**Work required:**
Transcribe exactly the lines from the one holding "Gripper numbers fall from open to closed" to the end of the data below, including both of those lines and no others.
╔══
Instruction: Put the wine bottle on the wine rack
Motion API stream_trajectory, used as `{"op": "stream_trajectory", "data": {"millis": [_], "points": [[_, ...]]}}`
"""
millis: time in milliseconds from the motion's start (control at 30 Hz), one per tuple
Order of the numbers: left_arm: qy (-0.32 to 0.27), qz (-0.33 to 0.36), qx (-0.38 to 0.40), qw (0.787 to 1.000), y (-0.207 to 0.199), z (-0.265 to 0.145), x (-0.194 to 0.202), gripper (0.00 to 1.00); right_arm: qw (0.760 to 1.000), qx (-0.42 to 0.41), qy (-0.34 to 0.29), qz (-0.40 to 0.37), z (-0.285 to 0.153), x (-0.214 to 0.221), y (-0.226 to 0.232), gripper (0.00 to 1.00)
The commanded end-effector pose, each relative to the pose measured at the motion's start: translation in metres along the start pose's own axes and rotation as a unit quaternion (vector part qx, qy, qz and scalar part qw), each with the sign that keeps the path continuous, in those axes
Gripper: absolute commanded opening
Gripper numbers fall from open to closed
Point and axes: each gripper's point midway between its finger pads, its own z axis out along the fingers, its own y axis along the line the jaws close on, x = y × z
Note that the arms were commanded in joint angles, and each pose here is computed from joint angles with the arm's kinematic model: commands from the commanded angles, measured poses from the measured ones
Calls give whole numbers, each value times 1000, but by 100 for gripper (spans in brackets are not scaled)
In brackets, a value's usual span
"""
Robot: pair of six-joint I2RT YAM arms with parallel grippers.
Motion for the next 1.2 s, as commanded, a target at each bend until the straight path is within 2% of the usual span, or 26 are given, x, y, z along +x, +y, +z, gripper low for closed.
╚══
**Response area:**
Gripper numbers fall from open to closed
Point and axes: each gripper's point midway between its finger pads, its own z axis out along the fingers, its own y axis along the line the jaws close on, x = y × z
Note that the arms were commanded in joint angles, and each pose here is computed from joint angles with the arm's kinematic model: commands from the commanded angles, measured poses from the measured ones
Calls give whole numbers, each value times 1000, but by 100 for gripper (spans in brackets are not scaled)
In brackets, a value's usual span
"""
Robot: pair of six-joint I2RT YAM arms with parallel grippers.
Motion for the next 1.2 s, as commanded, a target at each bend until the straight path is within 2% of the usual span, or 26 are given, x, y, z along +x, +y, +z, gripper low for closed.

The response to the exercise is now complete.